The new data also shows how smuggling networks shift to using different ports. In West Africa, for instance, smugglers shifted from Togo to Nigeria.

Samuel Wasser
Samuel Wasser, director of the UW Center for Environmental Forensic Science (previously called the Center for Conservation Biology). (Kate Brooks / The Last Animals)

DNA evidence from the center led to the arrest of two men in Edmonds, Wash. last November. The men, who were from the Congo, were indicted by a federal grand jury for conspiracy, money laundering, smuggling and other crimes related to trafficking elephant ivory and white rhinoceros horn. After the arrest, authorities in the Congo seized more than 2,000 pounds of ivory and 75 tons of pangolin scales, worth approximately $3.5 million.

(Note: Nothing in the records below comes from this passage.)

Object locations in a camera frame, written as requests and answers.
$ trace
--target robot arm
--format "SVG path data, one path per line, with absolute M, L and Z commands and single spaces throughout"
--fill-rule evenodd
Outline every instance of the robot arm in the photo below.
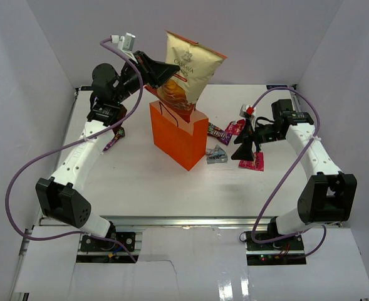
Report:
M 152 88 L 163 85 L 180 67 L 151 60 L 144 52 L 131 53 L 133 36 L 112 36 L 118 48 L 128 55 L 141 73 L 144 84 Z M 95 67 L 92 73 L 91 110 L 79 139 L 85 139 L 124 118 L 127 110 L 122 102 L 140 89 L 138 76 L 126 63 L 120 75 L 107 64 Z M 115 136 L 109 130 L 72 149 L 62 165 L 49 179 L 41 178 L 36 184 L 36 193 L 45 216 L 70 224 L 87 233 L 100 237 L 111 237 L 113 224 L 95 214 L 91 204 L 81 195 L 84 183 L 103 148 Z
M 261 125 L 255 111 L 247 113 L 249 106 L 243 106 L 240 116 L 246 118 L 246 126 L 234 141 L 240 147 L 232 155 L 233 160 L 254 160 L 252 143 L 257 151 L 261 144 L 286 139 L 297 155 L 300 155 L 315 131 L 308 113 L 293 110 L 290 99 L 278 100 L 272 104 L 274 120 Z M 297 208 L 273 218 L 268 225 L 272 237 L 301 232 L 318 223 L 347 221 L 350 217 L 356 191 L 356 179 L 352 174 L 343 174 L 331 160 L 319 138 L 315 138 L 301 159 L 309 179 Z

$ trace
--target candy bar
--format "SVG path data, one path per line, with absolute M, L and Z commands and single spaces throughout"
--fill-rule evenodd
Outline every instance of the candy bar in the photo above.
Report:
M 111 148 L 116 142 L 118 142 L 121 138 L 123 138 L 124 136 L 126 136 L 124 128 L 120 127 L 116 133 L 116 135 L 114 136 L 114 138 L 107 144 L 107 146 L 105 146 L 105 148 L 103 149 L 104 152 L 106 152 L 109 148 Z
M 238 136 L 246 125 L 246 121 L 244 119 L 240 119 L 238 121 L 232 121 L 226 128 L 226 133 Z
M 205 154 L 208 164 L 224 163 L 228 160 L 226 152 L 219 145 L 216 145 L 214 149 L 207 149 Z
M 254 153 L 253 161 L 241 160 L 239 167 L 251 169 L 252 171 L 264 171 L 264 154 L 262 152 Z
M 217 140 L 221 141 L 224 145 L 229 145 L 232 134 L 226 133 L 224 130 L 218 128 L 209 122 L 208 135 L 216 137 Z

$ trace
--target candy wrapper
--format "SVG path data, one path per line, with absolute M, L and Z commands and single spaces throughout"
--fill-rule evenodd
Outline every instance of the candy wrapper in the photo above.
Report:
M 238 121 L 232 121 L 227 126 L 225 132 L 232 135 L 240 135 L 241 131 L 243 130 L 244 126 L 246 125 L 246 121 L 244 119 L 240 119 Z
M 226 56 L 175 33 L 167 32 L 166 63 L 180 66 L 164 85 L 147 90 L 186 122 L 210 78 Z
M 117 133 L 114 136 L 114 138 L 107 144 L 107 146 L 105 146 L 105 148 L 103 149 L 103 151 L 106 152 L 109 148 L 111 148 L 116 142 L 118 142 L 124 136 L 126 136 L 125 131 L 124 131 L 124 128 L 123 127 L 120 127 L 117 130 Z
M 219 145 L 214 149 L 207 149 L 205 155 L 207 155 L 208 164 L 225 163 L 228 160 L 226 152 Z
M 229 145 L 232 134 L 226 133 L 224 130 L 218 128 L 209 122 L 208 135 L 216 137 L 217 140 L 221 141 L 224 145 Z
M 251 169 L 253 171 L 264 171 L 264 153 L 263 152 L 254 153 L 253 161 L 241 160 L 239 163 L 239 167 Z

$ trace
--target potato chip bag
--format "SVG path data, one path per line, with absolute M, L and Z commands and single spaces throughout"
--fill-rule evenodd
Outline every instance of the potato chip bag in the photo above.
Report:
M 158 89 L 147 87 L 147 90 L 190 122 L 198 98 L 225 59 L 214 50 L 168 31 L 165 62 L 180 66 L 180 71 Z

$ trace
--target white wall
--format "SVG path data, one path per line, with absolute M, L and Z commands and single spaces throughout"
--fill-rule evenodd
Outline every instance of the white wall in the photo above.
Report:
M 298 83 L 342 0 L 28 0 L 74 86 L 113 54 L 109 34 L 137 35 L 136 50 L 165 59 L 165 29 L 227 55 L 214 83 Z
M 343 2 L 299 89 L 320 113 L 328 153 L 357 178 L 350 224 L 369 276 L 369 1 Z
M 12 174 L 33 157 L 61 144 L 74 90 L 25 0 L 0 1 L 0 300 L 6 300 L 21 237 L 4 211 Z M 34 186 L 55 157 L 29 168 L 12 191 L 20 226 L 31 228 L 39 209 Z

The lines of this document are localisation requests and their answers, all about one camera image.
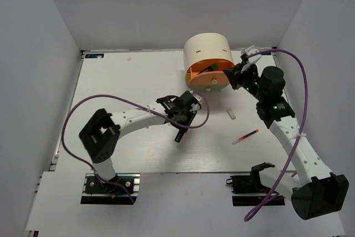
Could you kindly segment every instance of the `cable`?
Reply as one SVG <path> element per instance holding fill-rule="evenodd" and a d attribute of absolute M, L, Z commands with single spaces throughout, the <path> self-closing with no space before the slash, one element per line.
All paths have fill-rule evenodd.
<path fill-rule="evenodd" d="M 306 71 L 305 71 L 305 68 L 303 67 L 302 65 L 302 62 L 300 61 L 299 58 L 297 58 L 296 55 L 294 55 L 293 53 L 289 52 L 289 51 L 286 51 L 286 50 L 283 50 L 283 49 L 268 49 L 268 50 L 264 50 L 264 51 L 260 51 L 260 52 L 257 52 L 255 54 L 252 54 L 250 56 L 248 56 L 248 58 L 251 58 L 251 57 L 254 57 L 256 55 L 259 55 L 259 54 L 262 54 L 262 53 L 266 53 L 266 52 L 282 52 L 282 53 L 285 53 L 285 54 L 288 54 L 290 56 L 292 56 L 298 63 L 298 65 L 300 66 L 301 68 L 301 71 L 302 71 L 302 75 L 303 75 L 303 82 L 305 84 L 305 106 L 303 107 L 303 117 L 302 117 L 302 122 L 301 122 L 301 126 L 300 126 L 300 130 L 299 130 L 299 134 L 302 134 L 302 131 L 303 131 L 303 128 L 305 127 L 305 122 L 306 122 L 306 116 L 307 116 L 307 106 L 308 106 L 308 83 L 307 83 L 307 77 L 306 77 Z M 300 139 L 301 137 L 300 136 L 297 136 L 296 140 L 295 140 L 295 143 L 290 151 L 290 154 L 288 155 L 288 158 L 286 160 L 286 163 L 285 163 L 285 166 L 283 166 L 283 169 L 281 170 L 278 178 L 276 179 L 274 185 L 271 187 L 270 191 L 267 193 L 267 195 L 264 197 L 263 201 L 255 206 L 254 208 L 252 208 L 247 214 L 246 216 L 244 217 L 244 221 L 247 222 L 249 220 L 251 220 L 257 213 L 258 211 L 268 202 L 268 201 L 271 201 L 272 197 L 270 198 L 271 194 L 275 191 L 276 187 L 278 186 L 278 184 L 280 183 L 283 175 L 285 174 L 290 162 L 291 162 L 291 159 L 293 157 L 293 154 L 295 153 L 296 151 L 296 148 L 298 146 L 298 143 L 300 142 Z"/>
<path fill-rule="evenodd" d="M 206 122 L 207 122 L 207 120 L 209 119 L 209 116 L 210 116 L 210 107 L 209 107 L 209 104 L 208 104 L 206 98 L 205 98 L 202 94 L 199 94 L 199 93 L 196 93 L 196 92 L 194 92 L 194 94 L 197 94 L 197 95 L 199 95 L 200 97 L 202 97 L 202 99 L 205 101 L 206 107 L 207 107 L 206 119 L 205 119 L 205 121 L 202 122 L 200 125 L 197 125 L 197 126 L 185 126 L 185 125 L 182 125 L 182 124 L 179 124 L 179 123 L 173 121 L 172 119 L 169 119 L 168 117 L 166 117 L 166 116 L 164 116 L 164 115 L 161 115 L 160 113 L 158 113 L 158 112 L 156 112 L 156 111 L 154 111 L 154 110 L 150 110 L 150 112 L 151 112 L 152 114 L 154 114 L 154 115 L 157 115 L 157 116 L 159 116 L 159 117 L 164 118 L 166 121 L 168 121 L 168 122 L 170 122 L 170 123 L 172 123 L 172 124 L 175 124 L 175 125 L 177 125 L 177 126 L 179 126 L 179 127 L 185 128 L 185 129 L 197 129 L 197 128 L 200 128 L 200 127 L 202 127 L 203 125 L 205 125 Z M 135 103 L 133 103 L 133 102 L 131 102 L 131 101 L 128 101 L 128 100 L 126 100 L 126 99 L 123 99 L 123 98 L 120 98 L 120 97 L 116 97 L 116 96 L 114 96 L 114 95 L 110 95 L 110 94 L 96 94 L 96 95 L 91 95 L 91 96 L 86 97 L 86 98 L 84 98 L 83 100 L 79 101 L 79 103 L 76 104 L 76 105 L 69 111 L 67 117 L 65 118 L 65 121 L 64 121 L 64 124 L 63 124 L 63 128 L 62 128 L 62 132 L 61 132 L 61 134 L 60 134 L 60 140 L 62 141 L 63 148 L 64 148 L 64 150 L 65 150 L 69 155 L 71 155 L 73 158 L 78 159 L 79 161 L 81 161 L 81 162 L 85 163 L 86 165 L 88 165 L 88 166 L 91 168 L 91 170 L 94 171 L 96 177 L 97 177 L 102 183 L 107 183 L 107 184 L 111 184 L 111 185 L 115 185 L 115 186 L 121 187 L 121 188 L 127 193 L 127 195 L 128 195 L 128 197 L 129 197 L 129 199 L 131 200 L 132 204 L 134 204 L 134 200 L 133 200 L 132 196 L 130 195 L 130 193 L 128 192 L 128 190 L 126 189 L 125 186 L 123 186 L 123 185 L 121 185 L 121 184 L 119 184 L 119 183 L 114 183 L 114 182 L 112 182 L 112 181 L 108 181 L 108 180 L 103 179 L 103 178 L 97 173 L 97 171 L 95 170 L 94 166 L 93 166 L 90 162 L 88 162 L 88 161 L 86 161 L 85 159 L 83 159 L 83 158 L 81 158 L 81 157 L 78 157 L 77 155 L 73 154 L 73 153 L 68 149 L 68 147 L 67 147 L 67 145 L 66 145 L 66 143 L 65 143 L 65 141 L 64 141 L 65 129 L 67 128 L 69 119 L 70 119 L 70 117 L 73 115 L 74 111 L 75 111 L 79 106 L 81 106 L 83 103 L 85 103 L 86 101 L 91 100 L 91 99 L 94 99 L 94 98 L 111 98 L 111 99 L 115 99 L 115 100 L 118 100 L 118 101 L 121 101 L 121 102 L 130 104 L 130 105 L 133 105 L 133 106 L 135 106 L 135 107 L 137 107 L 137 108 L 139 108 L 139 109 L 142 109 L 142 110 L 144 110 L 144 111 L 147 111 L 147 112 L 148 112 L 148 108 L 147 108 L 147 107 L 143 107 L 142 105 L 135 104 Z"/>

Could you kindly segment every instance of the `red marker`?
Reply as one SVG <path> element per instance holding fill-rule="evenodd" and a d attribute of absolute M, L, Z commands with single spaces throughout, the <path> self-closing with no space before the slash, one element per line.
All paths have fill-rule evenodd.
<path fill-rule="evenodd" d="M 248 138 L 249 136 L 252 136 L 253 134 L 257 133 L 258 131 L 259 131 L 259 129 L 256 129 L 256 130 L 254 130 L 253 132 L 248 133 L 248 134 L 242 136 L 241 138 L 238 138 L 238 139 L 234 140 L 234 141 L 232 142 L 232 144 L 237 144 L 237 143 L 239 143 L 240 141 L 244 140 L 245 138 Z"/>

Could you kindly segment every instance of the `wall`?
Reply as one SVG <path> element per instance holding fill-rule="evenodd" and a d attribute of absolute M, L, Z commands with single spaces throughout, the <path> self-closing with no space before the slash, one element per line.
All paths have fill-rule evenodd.
<path fill-rule="evenodd" d="M 0 0 L 0 235 L 22 236 L 80 51 L 52 0 Z"/>
<path fill-rule="evenodd" d="M 303 0 L 279 45 L 295 52 L 309 82 L 306 130 L 317 153 L 350 189 L 339 212 L 346 236 L 355 236 L 355 0 Z M 303 82 L 295 61 L 278 55 L 286 72 L 286 92 L 298 118 L 302 115 Z"/>
<path fill-rule="evenodd" d="M 54 0 L 82 50 L 182 48 L 195 34 L 232 48 L 279 44 L 302 0 Z"/>

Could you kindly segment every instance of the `green object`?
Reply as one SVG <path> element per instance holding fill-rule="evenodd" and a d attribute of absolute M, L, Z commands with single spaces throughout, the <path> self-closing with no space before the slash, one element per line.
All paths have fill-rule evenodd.
<path fill-rule="evenodd" d="M 205 72 L 213 72 L 216 69 L 218 69 L 218 64 L 214 63 L 211 66 L 208 66 L 207 68 L 205 68 L 202 71 L 200 71 L 198 74 L 205 73 Z"/>

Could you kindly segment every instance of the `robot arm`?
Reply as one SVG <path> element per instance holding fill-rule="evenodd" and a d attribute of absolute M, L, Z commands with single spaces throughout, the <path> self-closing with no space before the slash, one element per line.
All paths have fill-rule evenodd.
<path fill-rule="evenodd" d="M 190 91 L 180 97 L 167 96 L 157 99 L 148 108 L 168 117 L 183 126 L 190 126 L 197 111 L 201 108 L 201 98 Z M 108 113 L 105 109 L 97 110 L 79 133 L 79 137 L 89 153 L 98 174 L 105 180 L 116 177 L 111 156 L 117 141 L 123 136 L 152 125 L 167 123 L 165 118 L 153 115 L 146 110 Z M 186 128 L 173 124 L 179 130 L 175 141 L 179 142 L 187 132 Z"/>
<path fill-rule="evenodd" d="M 258 116 L 290 154 L 300 126 L 294 111 L 282 97 L 286 84 L 283 71 L 269 66 L 259 77 L 255 63 L 261 56 L 256 56 L 253 61 L 248 59 L 257 52 L 255 46 L 246 49 L 241 56 L 242 62 L 224 69 L 224 73 L 234 90 L 243 87 L 258 100 Z M 333 174 L 303 134 L 292 163 L 299 179 L 284 175 L 275 191 L 292 202 L 302 219 L 341 210 L 349 183 L 344 175 Z M 251 169 L 251 183 L 257 190 L 271 188 L 279 175 L 280 171 L 274 165 L 262 163 Z"/>

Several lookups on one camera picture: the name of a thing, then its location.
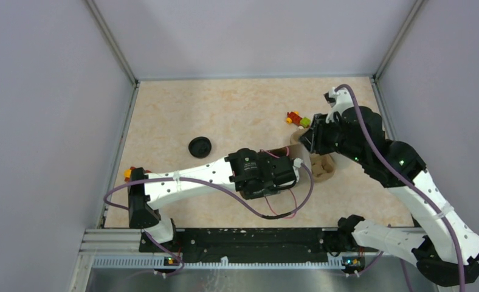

Wasser said that the demand is likely driven by buyers hoarding elephant ivory. “What we really believe is that there are entrepreneurs that are buying these whole tusks and they’re actually stockpiling them,” he said. “It sounds horrible, but they may be waiting for elephants to go extinct. And then they’re holding all of the ivory and they are all of a sudden able to make a fortune.”

Wasser was first author on the study, which also involved Brown, other UW scientists, and researchers in Kenya, the University of Michigan and Singapore.

About 100,000 African elephants were lost between 2007 and 2015, largely through poaching.